The Health and Hospital Corporation of Marion County has two pending cases against Durga Property Holdings LLC for code violations.
In the first, filed in January, a judge decided the company is responsible for the building’s decay, which includes pests; an unsafe foundation, roof, floor, exterior or interior wall or ceiling; and improperly installed plumbing.

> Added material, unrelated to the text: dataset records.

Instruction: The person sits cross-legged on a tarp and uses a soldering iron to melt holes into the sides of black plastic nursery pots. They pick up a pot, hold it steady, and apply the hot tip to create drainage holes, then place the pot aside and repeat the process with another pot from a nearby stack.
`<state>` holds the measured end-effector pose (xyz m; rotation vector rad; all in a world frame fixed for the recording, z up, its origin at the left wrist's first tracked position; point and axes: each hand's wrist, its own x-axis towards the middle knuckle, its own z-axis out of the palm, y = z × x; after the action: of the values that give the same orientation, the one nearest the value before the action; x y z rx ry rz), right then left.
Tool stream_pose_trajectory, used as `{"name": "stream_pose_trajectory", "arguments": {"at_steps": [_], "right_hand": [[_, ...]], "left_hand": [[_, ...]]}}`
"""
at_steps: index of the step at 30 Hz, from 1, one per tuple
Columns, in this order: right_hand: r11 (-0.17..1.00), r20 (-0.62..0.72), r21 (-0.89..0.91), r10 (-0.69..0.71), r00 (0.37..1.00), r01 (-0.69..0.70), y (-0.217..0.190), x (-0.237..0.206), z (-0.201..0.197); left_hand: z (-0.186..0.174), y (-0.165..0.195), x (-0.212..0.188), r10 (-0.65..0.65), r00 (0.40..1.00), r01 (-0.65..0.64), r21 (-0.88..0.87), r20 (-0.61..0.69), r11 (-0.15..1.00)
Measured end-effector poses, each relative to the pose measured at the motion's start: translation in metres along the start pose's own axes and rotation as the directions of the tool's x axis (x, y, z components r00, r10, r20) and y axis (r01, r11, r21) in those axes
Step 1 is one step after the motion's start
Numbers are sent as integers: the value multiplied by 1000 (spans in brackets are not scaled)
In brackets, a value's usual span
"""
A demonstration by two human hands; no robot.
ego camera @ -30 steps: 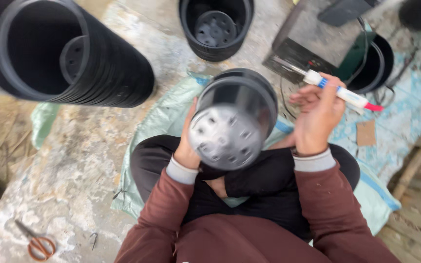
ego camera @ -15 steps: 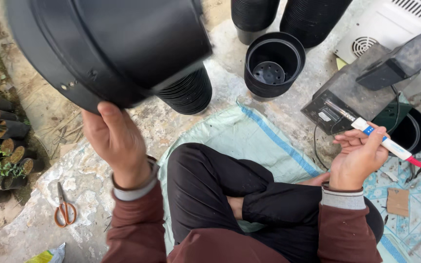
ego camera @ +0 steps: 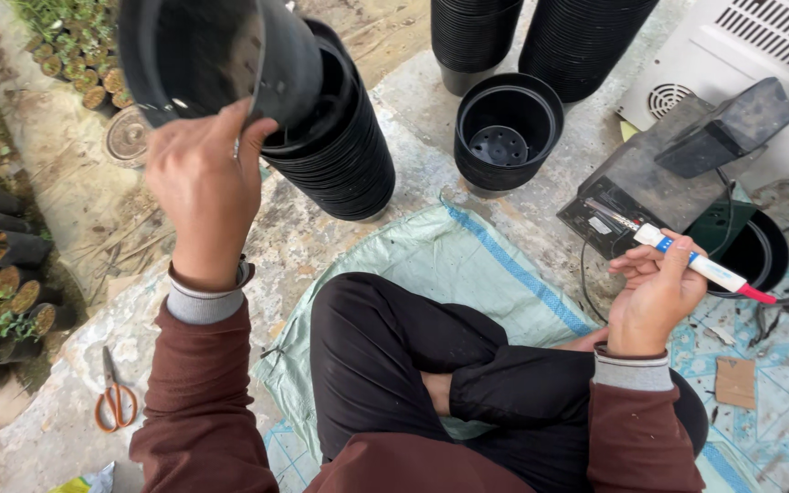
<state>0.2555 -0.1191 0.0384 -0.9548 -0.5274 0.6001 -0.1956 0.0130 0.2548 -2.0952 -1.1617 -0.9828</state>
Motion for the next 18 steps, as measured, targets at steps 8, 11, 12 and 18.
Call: {"name": "stream_pose_trajectory", "arguments": {"at_steps": [8,11,12,18], "right_hand": [[1000,-28,-1,30,999,-30,-2,-1,3],[1000,-28,8,17,999,-17,-3,-1,4],[1000,-27,11,12,1000,-12,-4,-1,3],[1000,-51,-2,10,999,-11,-4,3,-2]], "left_hand": [[46,68,30,212,936,-270,-186,-281,945],[90,103,25,263,957,-289,-339,-119,895],[109,114,26,292,952,-305,-371,-92,877],[203,153,15,455,884,-373,-429,106,823]]}}
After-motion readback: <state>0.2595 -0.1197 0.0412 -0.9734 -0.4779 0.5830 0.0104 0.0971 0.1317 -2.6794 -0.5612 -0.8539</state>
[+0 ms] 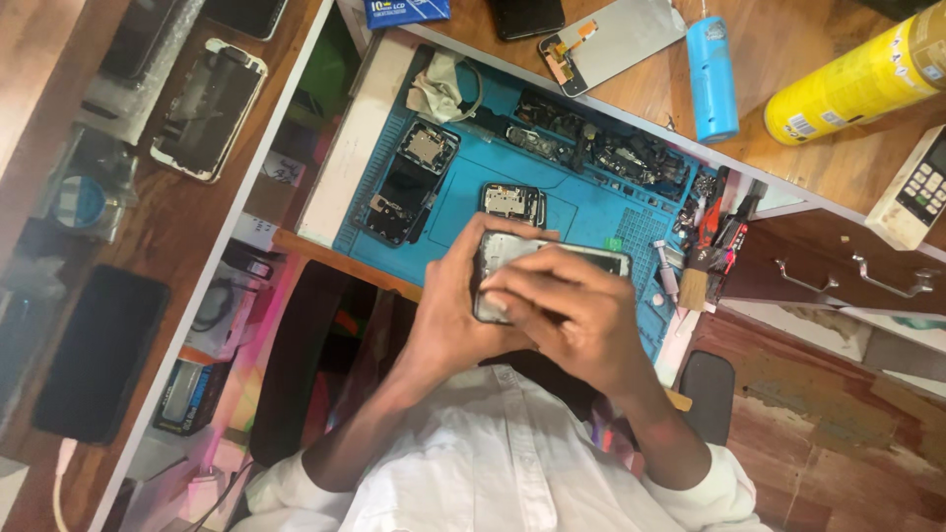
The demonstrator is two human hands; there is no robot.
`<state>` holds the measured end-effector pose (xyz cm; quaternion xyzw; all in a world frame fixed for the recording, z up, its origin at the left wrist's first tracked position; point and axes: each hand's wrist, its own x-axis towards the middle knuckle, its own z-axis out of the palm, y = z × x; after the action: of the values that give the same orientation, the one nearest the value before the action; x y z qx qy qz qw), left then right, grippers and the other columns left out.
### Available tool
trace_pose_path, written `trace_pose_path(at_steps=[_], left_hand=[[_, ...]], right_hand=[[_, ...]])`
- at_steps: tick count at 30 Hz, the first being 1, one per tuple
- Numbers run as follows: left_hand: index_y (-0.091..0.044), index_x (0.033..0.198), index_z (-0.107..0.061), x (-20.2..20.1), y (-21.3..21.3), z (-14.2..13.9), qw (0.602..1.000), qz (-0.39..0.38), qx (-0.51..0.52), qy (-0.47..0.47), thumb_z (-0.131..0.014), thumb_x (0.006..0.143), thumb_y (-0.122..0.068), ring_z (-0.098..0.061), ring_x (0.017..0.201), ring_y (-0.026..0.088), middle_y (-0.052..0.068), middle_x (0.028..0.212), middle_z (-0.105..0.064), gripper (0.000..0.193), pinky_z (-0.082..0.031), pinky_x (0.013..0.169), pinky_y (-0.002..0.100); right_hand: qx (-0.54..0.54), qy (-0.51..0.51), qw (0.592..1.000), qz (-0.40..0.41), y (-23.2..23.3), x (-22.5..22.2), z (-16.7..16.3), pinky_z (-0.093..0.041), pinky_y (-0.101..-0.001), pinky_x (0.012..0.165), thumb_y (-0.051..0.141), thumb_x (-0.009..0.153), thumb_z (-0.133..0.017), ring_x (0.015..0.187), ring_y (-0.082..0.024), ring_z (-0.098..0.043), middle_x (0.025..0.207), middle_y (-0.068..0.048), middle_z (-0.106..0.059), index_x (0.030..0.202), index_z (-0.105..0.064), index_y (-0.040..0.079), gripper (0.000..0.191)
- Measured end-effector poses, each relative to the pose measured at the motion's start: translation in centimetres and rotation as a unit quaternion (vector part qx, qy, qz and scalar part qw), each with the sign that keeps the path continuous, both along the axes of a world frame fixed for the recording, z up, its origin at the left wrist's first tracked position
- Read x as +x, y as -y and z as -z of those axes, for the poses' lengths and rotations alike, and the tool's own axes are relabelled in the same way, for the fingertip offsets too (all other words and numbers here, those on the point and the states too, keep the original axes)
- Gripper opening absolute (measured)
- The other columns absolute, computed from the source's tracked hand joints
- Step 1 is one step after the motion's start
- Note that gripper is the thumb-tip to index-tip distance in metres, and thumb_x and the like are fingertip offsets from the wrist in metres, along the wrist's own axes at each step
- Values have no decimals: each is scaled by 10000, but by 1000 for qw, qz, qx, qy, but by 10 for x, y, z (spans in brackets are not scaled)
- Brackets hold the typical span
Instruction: The person holds a disassembled smartphone and uses their fingers to peel off a black protective film from the screen. They then flip the device over and continue to peel off a similar film from the back panel, handling the phone with both hands throughout the process.
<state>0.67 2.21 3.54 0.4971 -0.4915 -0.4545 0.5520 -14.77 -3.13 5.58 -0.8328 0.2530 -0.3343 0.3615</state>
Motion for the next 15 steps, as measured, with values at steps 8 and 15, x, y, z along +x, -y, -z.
trace_pose_path(at_steps=[8,15], left_hand=[[-63,1270,-533,-2,-1,-1,1000,-3,-3,6,-874,679,-73,-780,1114,205,97,1270,-762,682,-644,925,327],[-68,1237,-508,-5,2,2,999,-26,-17,44,-920,666,-100,-785,1092,201,93,1236,-766,705,-638,888,328]], right_hand=[[5,-7,998,55,-3,1,-2,-573,-279,708,79,887,-807,832,-173,-724,1012,-81,-729,1068,-760,14,198],[27,-2,998,-48,5,-9,-4,-598,-272,743,73,879,-808,870,-156,-741,995,-60,-750,1054,-776,40,181]])
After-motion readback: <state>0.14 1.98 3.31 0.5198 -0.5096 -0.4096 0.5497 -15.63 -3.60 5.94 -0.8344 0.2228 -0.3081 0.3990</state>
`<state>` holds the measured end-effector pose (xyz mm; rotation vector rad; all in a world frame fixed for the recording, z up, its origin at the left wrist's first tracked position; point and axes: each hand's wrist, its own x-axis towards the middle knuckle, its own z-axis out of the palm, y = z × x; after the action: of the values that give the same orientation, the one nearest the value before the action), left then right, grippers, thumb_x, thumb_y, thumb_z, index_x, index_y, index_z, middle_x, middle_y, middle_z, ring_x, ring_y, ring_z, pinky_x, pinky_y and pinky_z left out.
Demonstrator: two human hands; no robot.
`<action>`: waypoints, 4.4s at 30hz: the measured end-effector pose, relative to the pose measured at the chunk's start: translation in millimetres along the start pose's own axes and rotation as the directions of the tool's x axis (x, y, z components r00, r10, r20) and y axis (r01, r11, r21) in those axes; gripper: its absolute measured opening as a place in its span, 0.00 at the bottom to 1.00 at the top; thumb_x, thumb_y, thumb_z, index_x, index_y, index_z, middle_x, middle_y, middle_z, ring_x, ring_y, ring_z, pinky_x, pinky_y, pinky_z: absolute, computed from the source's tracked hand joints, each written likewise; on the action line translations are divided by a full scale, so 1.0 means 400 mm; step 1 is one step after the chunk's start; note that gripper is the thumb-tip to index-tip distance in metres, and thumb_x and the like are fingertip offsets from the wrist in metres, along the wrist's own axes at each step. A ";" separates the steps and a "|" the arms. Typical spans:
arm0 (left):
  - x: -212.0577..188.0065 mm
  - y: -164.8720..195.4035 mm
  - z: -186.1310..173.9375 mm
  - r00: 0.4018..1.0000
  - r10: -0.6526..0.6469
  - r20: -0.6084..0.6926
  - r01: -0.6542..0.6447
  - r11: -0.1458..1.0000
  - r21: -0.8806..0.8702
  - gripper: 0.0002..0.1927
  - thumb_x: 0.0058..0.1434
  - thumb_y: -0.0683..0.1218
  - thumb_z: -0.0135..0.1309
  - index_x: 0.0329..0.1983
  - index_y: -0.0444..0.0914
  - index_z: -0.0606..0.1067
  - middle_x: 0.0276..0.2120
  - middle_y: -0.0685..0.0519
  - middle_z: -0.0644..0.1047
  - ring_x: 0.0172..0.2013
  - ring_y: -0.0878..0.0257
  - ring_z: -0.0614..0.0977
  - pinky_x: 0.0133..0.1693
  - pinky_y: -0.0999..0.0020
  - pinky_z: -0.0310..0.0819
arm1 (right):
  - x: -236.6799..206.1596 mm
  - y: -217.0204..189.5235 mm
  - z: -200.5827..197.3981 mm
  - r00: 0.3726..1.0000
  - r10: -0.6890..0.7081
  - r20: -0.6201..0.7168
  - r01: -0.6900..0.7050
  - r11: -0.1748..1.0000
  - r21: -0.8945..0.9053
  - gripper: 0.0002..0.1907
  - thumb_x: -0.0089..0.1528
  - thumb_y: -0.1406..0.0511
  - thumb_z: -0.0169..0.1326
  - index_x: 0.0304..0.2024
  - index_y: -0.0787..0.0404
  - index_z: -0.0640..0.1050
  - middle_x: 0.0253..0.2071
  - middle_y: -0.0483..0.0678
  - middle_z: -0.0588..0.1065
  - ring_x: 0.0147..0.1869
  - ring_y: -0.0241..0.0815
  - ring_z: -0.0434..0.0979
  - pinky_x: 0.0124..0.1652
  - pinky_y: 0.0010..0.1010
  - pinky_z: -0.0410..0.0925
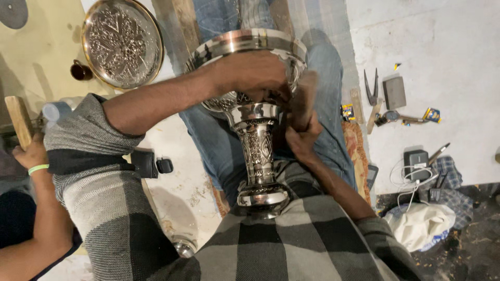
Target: The person holds a silver-colored metal vessel on their lap and repeatedly strikes its surface with a wooden mallet. They rotate the vessel slightly between strikes to work different areas of the bowl.
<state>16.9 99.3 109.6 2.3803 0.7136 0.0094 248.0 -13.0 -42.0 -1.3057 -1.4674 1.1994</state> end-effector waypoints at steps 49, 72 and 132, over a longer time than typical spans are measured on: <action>0.039 0.137 0.414 -0.408 -0.433 -0.804 0.367 0.728 -0.579 0.09 0.53 0.31 0.51 0.37 0.28 0.78 0.25 0.48 0.79 0.22 0.63 0.79 0.27 0.66 0.73 | 0.383 -0.567 -0.004 0.333 0.106 0.937 0.916 0.200 -0.348 0.19 0.64 0.59 0.59 0.51 0.60 0.69 0.31 0.50 0.74 0.24 0.42 0.74 0.18 0.33 0.65; 0.057 0.120 0.411 -0.502 -0.354 -0.790 0.404 0.711 -0.575 0.10 0.56 0.30 0.47 0.39 0.27 0.78 0.24 0.46 0.79 0.21 0.61 0.81 0.28 0.66 0.76 | 0.407 -0.559 -0.051 0.320 -0.193 0.928 0.895 0.383 -0.229 0.23 0.48 0.62 0.65 0.42 0.62 0.72 0.28 0.49 0.75 0.29 0.50 0.76 0.26 0.42 0.65; -0.092 0.053 0.234 0.246 -0.535 -0.808 0.268 0.839 -0.474 0.20 0.54 0.27 0.45 0.49 0.26 0.77 0.38 0.40 0.82 0.38 0.56 0.89 0.39 0.67 0.87 | 0.458 -0.388 -0.127 0.602 -0.203 0.772 0.532 0.823 -0.199 0.16 0.50 0.69 0.57 0.40 0.67 0.70 0.22 0.58 0.69 0.24 0.53 0.72 0.29 0.45 0.65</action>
<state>12.8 12.8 54.3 1.6596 1.7375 1.2731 239.9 173.8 117.2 -0.6626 -2.5624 1.1974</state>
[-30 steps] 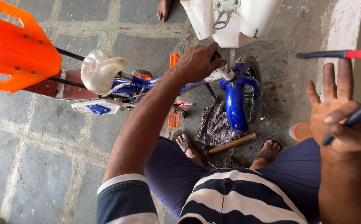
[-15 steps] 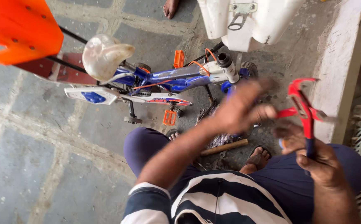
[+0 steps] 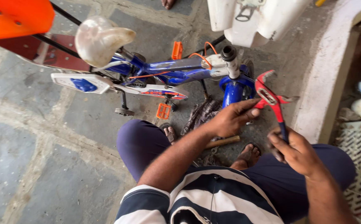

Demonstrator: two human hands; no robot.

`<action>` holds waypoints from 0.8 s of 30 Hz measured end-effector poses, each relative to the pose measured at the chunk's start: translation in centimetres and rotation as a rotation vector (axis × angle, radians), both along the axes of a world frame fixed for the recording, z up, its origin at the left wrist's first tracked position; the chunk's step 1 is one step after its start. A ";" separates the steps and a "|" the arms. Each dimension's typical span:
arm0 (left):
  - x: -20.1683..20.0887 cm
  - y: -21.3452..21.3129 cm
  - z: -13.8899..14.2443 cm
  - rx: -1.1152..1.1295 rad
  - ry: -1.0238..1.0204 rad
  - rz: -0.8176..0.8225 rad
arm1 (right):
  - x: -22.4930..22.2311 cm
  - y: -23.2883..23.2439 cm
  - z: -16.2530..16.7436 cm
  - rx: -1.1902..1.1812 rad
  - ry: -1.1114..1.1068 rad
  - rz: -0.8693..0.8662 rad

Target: The person uses a wrench and pliers to loosen and tighten bolts on the front fork and handlebar stem of a blue bicycle. They repeatedly adjust the front basket and wipe the fork area with a cloth while seated on the floor.

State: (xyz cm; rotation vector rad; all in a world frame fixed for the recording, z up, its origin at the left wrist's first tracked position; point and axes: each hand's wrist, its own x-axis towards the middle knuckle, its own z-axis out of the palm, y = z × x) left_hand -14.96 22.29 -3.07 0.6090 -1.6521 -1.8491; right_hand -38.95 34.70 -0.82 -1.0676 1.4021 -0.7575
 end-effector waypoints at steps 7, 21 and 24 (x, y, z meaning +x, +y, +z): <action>2.0 -1.1 0.4 -0.033 -0.131 -0.113 | 1.1 -0.8 -0.6 0.076 -0.029 0.064; 2.7 -2.9 -5.4 -0.038 -0.390 0.745 | 4.3 -8.0 -2.2 -0.209 -0.030 -0.005; 2.8 -3.4 -8.5 -0.071 -0.665 0.724 | 1.8 -13.1 1.1 -0.489 0.945 0.185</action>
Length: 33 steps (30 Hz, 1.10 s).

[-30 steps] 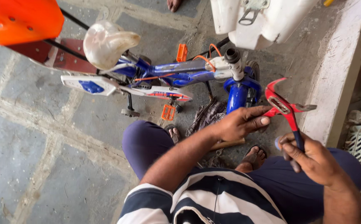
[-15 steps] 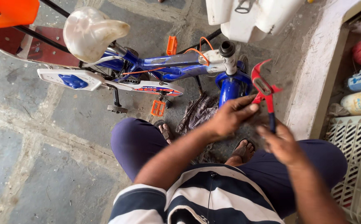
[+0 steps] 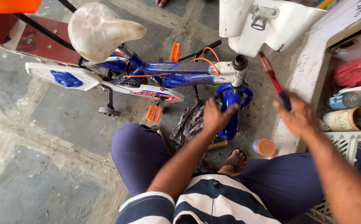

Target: The person uses a wrench and pliers to loosen and tighten bolts on the front fork and handlebar stem of a blue bicycle. They repeatedly adjust the front basket and wipe the fork area with a cloth while seated on the floor.

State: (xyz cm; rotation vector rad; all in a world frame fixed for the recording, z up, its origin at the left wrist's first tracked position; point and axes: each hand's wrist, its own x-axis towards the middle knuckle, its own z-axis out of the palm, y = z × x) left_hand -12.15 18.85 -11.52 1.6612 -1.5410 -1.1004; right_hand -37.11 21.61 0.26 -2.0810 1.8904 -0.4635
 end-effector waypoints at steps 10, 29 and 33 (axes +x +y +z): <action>-0.4 -1.3 -3.0 0.151 0.085 -0.148 | 2.0 -8.2 7.8 -0.245 1.102 0.293; -0.7 -1.7 -3.9 0.126 0.187 -0.133 | 8.8 -3.1 9.3 -0.005 1.201 0.156; -0.7 -1.0 -3.8 0.086 0.180 -0.115 | 1.3 -8.1 8.4 -0.326 1.123 0.436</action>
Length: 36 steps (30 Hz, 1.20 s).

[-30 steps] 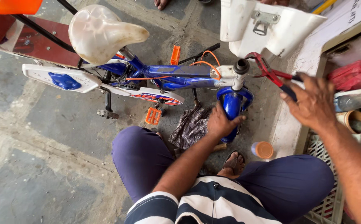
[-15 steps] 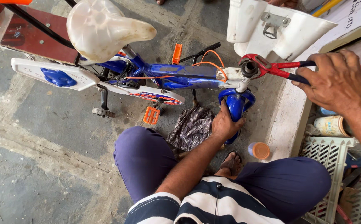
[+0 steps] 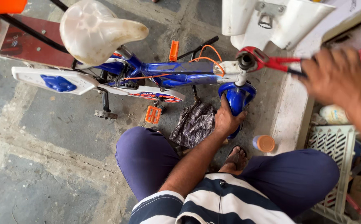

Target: The person uses a wrench and pliers to loosen and tighten bolts on the front fork and handlebar stem of a blue bicycle. They repeatedly adjust the front basket and wipe the fork area with a cloth while seated on the floor.

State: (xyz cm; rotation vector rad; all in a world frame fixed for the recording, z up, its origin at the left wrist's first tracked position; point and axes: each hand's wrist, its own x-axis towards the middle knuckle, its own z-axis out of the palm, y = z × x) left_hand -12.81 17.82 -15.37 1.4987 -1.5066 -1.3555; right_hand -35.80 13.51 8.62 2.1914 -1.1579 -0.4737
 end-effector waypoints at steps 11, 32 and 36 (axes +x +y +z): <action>0.4 -0.5 0.1 -0.005 -0.006 -0.012 | 7.8 3.5 3.2 0.065 0.106 -0.316; 0.0 -0.5 -0.1 0.023 -0.028 -0.030 | 3.3 -3.1 3.1 0.059 0.082 -0.261; 0.0 -1.5 -0.3 0.009 -0.027 -0.022 | 5.4 2.0 2.2 0.170 0.060 -0.652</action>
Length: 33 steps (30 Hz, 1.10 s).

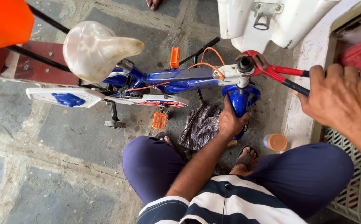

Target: The person uses a wrench and pliers to loosen and tighten bolts on the front fork and handlebar stem of a blue bicycle. They repeatedly adjust the front basket and wipe the fork area with a cloth while seated on the floor.

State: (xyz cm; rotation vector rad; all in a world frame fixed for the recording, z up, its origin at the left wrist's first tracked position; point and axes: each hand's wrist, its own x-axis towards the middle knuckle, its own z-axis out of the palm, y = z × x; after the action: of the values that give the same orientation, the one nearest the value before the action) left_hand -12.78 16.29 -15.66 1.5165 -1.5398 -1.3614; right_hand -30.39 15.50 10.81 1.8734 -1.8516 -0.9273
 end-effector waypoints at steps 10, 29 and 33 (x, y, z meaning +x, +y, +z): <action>-0.1 0.8 0.4 -0.014 0.012 0.019 | -4.7 -3.9 -1.6 -0.087 -0.059 0.306; -0.2 0.4 0.6 0.047 -0.006 -0.025 | -1.7 0.6 -1.4 -0.148 -0.003 0.248; -0.3 1.3 0.4 0.008 -0.011 -0.014 | -6.3 -5.3 -1.3 -0.191 -0.005 0.551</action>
State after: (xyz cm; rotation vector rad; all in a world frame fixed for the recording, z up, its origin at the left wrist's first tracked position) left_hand -13.06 17.61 -15.27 1.5228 -1.5557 -1.3714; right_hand -36.70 10.21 9.55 2.0929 -1.2568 -0.5347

Lee has attended the near-monthly court hearings in that case. As of May 15, Durga had not fully resolved the problems.
The other violation is for insufficient heating, ventilation and air-conditioning.
And the city has determined the former Golden Corral building, owned by Indy WS40 LLC, needs to be demolished and is working with the owner to do so.
Not long after winning reelection to his council seat in 2023, Hart took some city officials on a walk-through of the site. The group included Vukusich, the DMD director, and Emily Scott, the city’s administrator of community and economic development. At that time, Lee told the group Durga Property Holdings would be willing to sell the mall, Hart told IBJ.
“Something could happen if the right people are in the conversation,” Hart said.
His idea is to use the city’s bond bank to borrow money for the project once an interested developer is identified. A similar method was used to finance $66 million to redevelop downtown’s Old City Hall into an art museum-hotel and tower. That project is scheduled to break ground by October.
Eshrati, the Ball State professor doing volunteer research on the mall, said the mall’s decline is due to “a confluence of national retail contraction, local economic decline and a lack of reinvention.”
The antidote to its current state, she wrote in an email to IBJ, is a vision for a mixed-use transformation that creates walkable streets and integrates public spaces. Additionally, she said, the site should include housing to increase foot traffic, leverage the upcoming IndyGo Blue Line and reflect the wants of east-side residents.